WORK INSTRUCTIONS. Check each line below for "clear" and say how many have it, with no other words.

[Extracted records]
□ □ □ □ □

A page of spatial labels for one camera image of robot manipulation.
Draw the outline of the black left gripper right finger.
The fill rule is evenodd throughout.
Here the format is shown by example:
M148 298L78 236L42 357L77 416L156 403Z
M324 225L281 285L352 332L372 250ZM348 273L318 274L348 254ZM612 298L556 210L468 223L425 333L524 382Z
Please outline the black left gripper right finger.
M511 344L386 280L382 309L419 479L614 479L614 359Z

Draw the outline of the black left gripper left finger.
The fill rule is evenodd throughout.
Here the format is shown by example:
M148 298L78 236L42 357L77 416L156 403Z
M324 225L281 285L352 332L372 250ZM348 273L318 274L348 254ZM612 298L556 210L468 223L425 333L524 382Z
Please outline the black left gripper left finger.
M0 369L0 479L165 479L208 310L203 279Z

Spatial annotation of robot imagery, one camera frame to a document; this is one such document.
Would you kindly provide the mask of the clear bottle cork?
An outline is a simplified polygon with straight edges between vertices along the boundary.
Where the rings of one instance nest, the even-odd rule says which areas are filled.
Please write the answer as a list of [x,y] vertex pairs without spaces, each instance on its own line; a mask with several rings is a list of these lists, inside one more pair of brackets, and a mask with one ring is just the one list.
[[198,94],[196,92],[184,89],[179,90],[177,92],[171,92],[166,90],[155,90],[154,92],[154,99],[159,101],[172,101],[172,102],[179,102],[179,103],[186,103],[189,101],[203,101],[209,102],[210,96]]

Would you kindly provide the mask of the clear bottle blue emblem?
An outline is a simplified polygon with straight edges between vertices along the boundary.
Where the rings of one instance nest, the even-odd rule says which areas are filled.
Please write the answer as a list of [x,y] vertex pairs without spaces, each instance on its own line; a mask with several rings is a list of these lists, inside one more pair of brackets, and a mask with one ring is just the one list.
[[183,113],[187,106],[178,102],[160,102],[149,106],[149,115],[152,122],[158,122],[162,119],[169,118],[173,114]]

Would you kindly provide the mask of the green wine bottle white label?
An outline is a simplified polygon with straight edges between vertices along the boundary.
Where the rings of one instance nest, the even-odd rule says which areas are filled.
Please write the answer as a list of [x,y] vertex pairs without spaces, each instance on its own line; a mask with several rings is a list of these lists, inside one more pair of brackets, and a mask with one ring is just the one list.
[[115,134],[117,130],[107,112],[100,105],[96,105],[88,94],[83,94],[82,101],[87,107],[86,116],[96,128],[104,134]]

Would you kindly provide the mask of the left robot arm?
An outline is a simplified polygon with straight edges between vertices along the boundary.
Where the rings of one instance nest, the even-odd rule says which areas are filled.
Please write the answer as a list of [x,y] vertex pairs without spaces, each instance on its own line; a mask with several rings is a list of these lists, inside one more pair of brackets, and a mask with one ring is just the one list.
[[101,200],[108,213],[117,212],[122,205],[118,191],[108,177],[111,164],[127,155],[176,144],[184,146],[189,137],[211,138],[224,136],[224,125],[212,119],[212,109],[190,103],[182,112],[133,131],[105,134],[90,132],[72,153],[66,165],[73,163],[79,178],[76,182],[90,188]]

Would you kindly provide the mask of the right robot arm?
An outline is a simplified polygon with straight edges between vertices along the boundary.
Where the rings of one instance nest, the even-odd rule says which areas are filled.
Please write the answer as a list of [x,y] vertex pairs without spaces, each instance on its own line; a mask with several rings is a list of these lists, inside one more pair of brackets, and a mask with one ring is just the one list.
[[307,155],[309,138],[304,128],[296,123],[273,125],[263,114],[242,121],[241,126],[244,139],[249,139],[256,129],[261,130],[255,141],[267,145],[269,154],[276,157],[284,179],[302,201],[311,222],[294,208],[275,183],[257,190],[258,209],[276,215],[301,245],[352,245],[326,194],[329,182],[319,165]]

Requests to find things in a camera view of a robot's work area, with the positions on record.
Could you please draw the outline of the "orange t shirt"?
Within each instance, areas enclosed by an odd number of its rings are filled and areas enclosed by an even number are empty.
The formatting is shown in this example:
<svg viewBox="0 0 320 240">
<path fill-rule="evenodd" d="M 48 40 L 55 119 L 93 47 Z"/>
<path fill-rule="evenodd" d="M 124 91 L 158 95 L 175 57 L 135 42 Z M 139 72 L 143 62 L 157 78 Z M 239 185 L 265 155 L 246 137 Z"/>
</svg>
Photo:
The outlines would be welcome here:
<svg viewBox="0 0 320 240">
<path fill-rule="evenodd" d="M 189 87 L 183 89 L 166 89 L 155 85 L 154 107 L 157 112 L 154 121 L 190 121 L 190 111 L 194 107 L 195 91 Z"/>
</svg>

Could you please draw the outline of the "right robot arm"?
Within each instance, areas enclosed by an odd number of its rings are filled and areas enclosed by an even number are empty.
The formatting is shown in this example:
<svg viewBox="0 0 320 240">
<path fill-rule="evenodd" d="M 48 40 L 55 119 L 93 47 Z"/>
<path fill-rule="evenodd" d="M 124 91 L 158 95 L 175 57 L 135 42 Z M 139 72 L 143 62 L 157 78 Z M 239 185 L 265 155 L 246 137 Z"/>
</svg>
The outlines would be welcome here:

□ □ □ □ □

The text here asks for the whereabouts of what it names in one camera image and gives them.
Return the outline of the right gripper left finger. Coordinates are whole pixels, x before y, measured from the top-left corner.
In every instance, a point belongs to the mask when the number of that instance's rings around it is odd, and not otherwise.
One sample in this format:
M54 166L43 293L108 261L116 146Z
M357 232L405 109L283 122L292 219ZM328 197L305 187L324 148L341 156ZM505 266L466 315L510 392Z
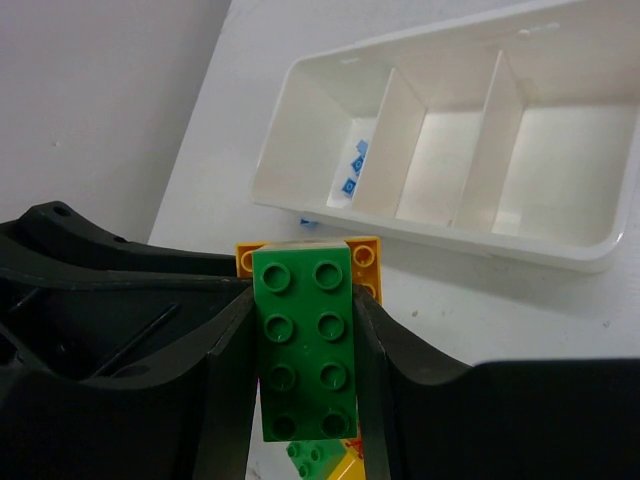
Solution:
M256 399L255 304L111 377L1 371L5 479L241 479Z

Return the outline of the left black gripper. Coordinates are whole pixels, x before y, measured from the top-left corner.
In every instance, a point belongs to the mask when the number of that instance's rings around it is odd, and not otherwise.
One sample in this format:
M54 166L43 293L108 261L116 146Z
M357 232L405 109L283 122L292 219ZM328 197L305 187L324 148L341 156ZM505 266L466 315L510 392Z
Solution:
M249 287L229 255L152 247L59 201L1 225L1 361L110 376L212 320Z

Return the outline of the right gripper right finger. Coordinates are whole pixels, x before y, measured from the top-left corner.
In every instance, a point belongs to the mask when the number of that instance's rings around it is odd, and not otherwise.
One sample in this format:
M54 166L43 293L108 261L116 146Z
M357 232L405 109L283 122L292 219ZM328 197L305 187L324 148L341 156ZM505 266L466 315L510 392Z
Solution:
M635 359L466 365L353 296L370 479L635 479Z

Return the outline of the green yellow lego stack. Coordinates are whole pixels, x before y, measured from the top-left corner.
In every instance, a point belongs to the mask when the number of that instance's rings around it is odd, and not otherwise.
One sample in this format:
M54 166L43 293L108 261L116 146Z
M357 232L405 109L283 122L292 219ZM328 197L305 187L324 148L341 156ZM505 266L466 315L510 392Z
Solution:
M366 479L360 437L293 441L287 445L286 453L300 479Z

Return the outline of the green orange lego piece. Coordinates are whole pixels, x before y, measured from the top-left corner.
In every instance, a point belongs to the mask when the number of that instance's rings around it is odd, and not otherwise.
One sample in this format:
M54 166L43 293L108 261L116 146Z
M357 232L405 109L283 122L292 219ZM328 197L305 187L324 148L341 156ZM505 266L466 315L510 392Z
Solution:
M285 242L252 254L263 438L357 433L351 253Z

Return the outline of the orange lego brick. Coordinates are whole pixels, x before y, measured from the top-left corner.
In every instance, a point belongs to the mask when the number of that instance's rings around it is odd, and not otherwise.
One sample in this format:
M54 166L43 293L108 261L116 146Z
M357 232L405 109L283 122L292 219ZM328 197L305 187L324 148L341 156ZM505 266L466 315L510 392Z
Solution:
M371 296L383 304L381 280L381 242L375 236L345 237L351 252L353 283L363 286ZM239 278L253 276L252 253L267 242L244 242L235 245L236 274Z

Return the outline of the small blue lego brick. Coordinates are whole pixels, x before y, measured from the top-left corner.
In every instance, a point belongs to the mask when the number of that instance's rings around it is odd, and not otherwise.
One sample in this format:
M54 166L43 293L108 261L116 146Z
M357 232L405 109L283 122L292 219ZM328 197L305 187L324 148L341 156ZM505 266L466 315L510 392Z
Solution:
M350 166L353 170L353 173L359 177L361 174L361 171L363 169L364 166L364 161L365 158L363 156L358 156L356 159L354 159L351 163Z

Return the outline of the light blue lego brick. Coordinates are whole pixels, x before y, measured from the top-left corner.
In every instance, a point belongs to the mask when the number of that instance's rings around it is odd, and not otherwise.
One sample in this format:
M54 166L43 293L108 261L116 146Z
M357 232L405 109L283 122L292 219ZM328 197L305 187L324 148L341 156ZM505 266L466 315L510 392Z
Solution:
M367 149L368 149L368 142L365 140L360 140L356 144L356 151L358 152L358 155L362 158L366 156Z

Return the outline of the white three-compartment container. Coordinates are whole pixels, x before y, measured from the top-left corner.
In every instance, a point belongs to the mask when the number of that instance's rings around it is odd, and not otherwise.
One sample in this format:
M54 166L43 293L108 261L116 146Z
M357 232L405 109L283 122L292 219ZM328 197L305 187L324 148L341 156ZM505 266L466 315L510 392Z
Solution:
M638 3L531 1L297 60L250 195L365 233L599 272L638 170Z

□ □ □ □ □

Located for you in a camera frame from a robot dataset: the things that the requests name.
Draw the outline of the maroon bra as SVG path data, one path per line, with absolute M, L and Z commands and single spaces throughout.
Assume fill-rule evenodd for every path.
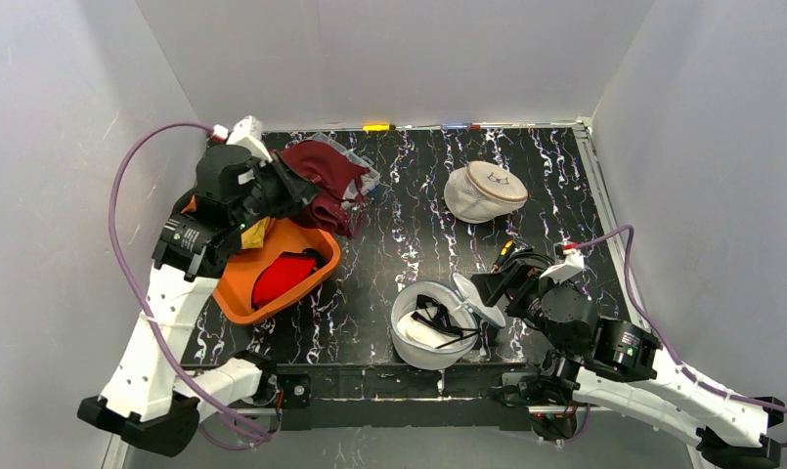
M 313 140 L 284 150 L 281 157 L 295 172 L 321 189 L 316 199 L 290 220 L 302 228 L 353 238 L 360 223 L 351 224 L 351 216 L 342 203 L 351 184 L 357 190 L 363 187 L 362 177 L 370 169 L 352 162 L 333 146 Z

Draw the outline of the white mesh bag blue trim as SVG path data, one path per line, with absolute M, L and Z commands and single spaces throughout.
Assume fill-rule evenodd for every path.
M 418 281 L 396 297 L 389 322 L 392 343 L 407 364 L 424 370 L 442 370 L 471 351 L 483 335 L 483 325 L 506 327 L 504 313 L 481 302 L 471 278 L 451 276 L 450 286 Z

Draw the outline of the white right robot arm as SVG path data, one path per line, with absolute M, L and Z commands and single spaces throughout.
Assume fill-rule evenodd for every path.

□ □ □ □ □

THE COMPLETED TASK. 2